Copyright © 2011 by Chris R. Glaser. All rights reserved.
Jesus described a fig tree that had borne no fruit for three years, and the owner wants it cut down. “Why should it be wasting the soil?” the owner questions the gardener. But the gardener patiently replies, “Let it alone for one more year, until I dig around it and put manure on it. If it bears fruit next year, well and good; but if not, you can cut it down.”
The subtext is what will happen to a spiritual community that does not produce fruit. Yet Jesus offered hope for its redemption. The owner is ready to cut the tree down, but the gardener says, let me put a little more manure on it and give it another year. This is a story about being given another chance, another opportunity—in this case, to bear fruit.
I love the relationship of manure to fruit in this story. Too many Christians have a high propensity for manure and a great tolerance of manure. We prefer to speak of bearing fruit, but it’s important to remember the manure we plow through just to be in church on Sunday mornings.
There is a Buddhist story of a monk who went from monastery to monastery, trying to find the right one for him. He would spend six months at one, then pick up his bag and leave. He spent three months at another, then pack his bag and leave. A year at still another, then pick up his bag and leave. Observing this over time, one monk said to another, “His bag long ago got dipped in manure and he carries it wherever he goes, thinking the smell of manure is coming from the monastery he’s visiting rather than from his own baggage!”
Many of us are carrying religious baggage that long ago got dipped in manure, and we smell it whenever we even think of church. If we don’t give up altogether, this is what makes us hungry for progressive theology and thirsty for an inclusive spiritual community. The manure from our past bears fruit in those of us who have had it with bad theology and damning rhetoric. We still get a whiff of it from time to time, sometimes in a scripture or a hymn or a sermon, sometimes in a conversation or an e-mail or a meeting, but we try to counter it with the aromas of opening blossoms and ripening fruit.

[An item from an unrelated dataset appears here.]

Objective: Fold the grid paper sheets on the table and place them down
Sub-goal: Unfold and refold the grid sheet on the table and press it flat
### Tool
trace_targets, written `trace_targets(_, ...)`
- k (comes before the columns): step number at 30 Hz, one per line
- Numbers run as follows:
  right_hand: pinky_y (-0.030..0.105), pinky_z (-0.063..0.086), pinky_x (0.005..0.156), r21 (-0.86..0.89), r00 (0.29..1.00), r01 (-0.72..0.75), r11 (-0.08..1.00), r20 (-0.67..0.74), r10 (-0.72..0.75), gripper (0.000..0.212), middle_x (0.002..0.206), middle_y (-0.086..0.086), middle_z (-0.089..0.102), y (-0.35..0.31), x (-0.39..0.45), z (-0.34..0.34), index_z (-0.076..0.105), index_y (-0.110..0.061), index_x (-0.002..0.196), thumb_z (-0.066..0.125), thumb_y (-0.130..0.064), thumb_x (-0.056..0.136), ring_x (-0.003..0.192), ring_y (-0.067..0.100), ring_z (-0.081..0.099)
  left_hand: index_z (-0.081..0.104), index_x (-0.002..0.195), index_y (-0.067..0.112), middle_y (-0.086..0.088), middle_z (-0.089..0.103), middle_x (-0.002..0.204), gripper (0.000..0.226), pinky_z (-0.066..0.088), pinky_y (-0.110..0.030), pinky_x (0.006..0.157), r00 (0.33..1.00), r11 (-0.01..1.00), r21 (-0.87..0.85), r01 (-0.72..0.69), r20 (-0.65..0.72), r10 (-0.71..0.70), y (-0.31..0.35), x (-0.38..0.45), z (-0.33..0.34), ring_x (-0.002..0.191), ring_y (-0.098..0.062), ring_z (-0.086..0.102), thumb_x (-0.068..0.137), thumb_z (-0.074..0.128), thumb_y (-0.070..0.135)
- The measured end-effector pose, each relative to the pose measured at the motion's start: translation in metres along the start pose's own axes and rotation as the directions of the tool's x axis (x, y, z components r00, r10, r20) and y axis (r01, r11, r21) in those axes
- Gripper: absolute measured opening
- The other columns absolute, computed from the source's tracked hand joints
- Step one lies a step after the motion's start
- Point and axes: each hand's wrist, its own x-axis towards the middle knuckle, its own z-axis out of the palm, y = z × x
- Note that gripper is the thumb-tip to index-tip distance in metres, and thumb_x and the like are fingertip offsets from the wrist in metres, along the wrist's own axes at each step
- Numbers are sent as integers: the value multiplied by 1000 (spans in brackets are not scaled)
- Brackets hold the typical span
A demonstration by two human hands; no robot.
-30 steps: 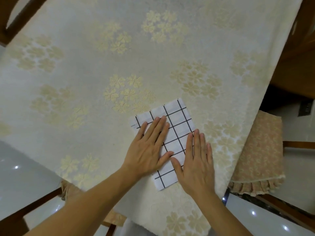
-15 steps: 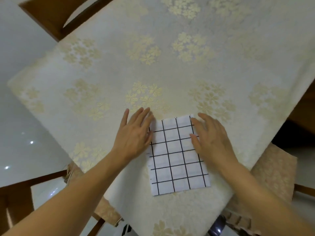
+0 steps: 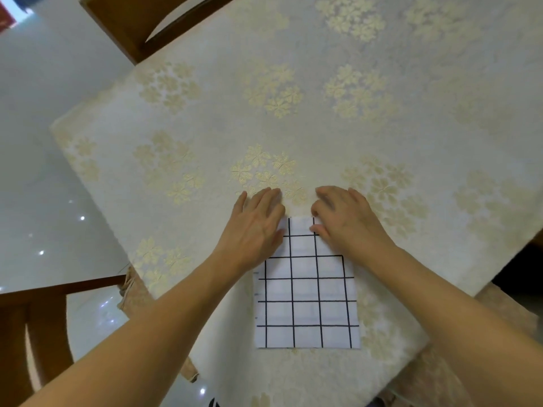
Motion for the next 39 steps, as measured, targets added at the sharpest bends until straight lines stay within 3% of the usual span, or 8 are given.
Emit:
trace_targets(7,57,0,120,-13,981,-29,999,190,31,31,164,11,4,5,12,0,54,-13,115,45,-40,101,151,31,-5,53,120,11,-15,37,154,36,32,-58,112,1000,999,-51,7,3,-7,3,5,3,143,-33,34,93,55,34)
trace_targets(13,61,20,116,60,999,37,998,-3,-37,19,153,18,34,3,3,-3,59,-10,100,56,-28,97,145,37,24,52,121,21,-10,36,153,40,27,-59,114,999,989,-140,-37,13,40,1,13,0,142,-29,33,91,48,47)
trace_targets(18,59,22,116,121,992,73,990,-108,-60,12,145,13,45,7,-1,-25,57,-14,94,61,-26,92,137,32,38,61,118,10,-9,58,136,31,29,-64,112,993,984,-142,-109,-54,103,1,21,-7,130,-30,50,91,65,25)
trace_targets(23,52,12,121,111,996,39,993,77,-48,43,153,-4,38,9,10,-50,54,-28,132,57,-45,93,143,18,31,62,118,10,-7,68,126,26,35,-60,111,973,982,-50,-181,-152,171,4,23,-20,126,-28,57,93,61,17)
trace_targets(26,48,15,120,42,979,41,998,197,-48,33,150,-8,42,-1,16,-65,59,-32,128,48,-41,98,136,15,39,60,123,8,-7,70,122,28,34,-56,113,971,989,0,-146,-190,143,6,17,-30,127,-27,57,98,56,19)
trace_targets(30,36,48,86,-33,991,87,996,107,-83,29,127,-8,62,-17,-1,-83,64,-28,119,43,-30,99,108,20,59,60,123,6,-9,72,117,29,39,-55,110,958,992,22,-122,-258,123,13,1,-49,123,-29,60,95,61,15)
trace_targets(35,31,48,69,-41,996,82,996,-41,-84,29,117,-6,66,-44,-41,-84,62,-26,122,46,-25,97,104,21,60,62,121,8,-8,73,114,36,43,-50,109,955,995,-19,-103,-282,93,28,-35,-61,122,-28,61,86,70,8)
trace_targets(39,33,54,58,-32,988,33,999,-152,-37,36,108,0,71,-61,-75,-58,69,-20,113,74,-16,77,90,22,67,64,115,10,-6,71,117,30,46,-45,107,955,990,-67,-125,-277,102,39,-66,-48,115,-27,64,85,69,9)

Speaking to a conference of clergy, William Sloane Coffin said that ministers are like manure—effective when spread out in the field, but when heaped together, a little overwhelming. All Christians are ministers, and heaped together, we can be a little overwhelming!
But if we indeed remember and act as if each of us is a minister—that is, a prophetic voice, a pastoral ear, a “wounded healer,” and a priestly actor, we will reach those who need to know about this thing we call progressive Christianity. Encouraging us is this parable of the fig tree, this parable of another chance, this parable of redemption, this parable of using the manure we’ve been given to bear fruit.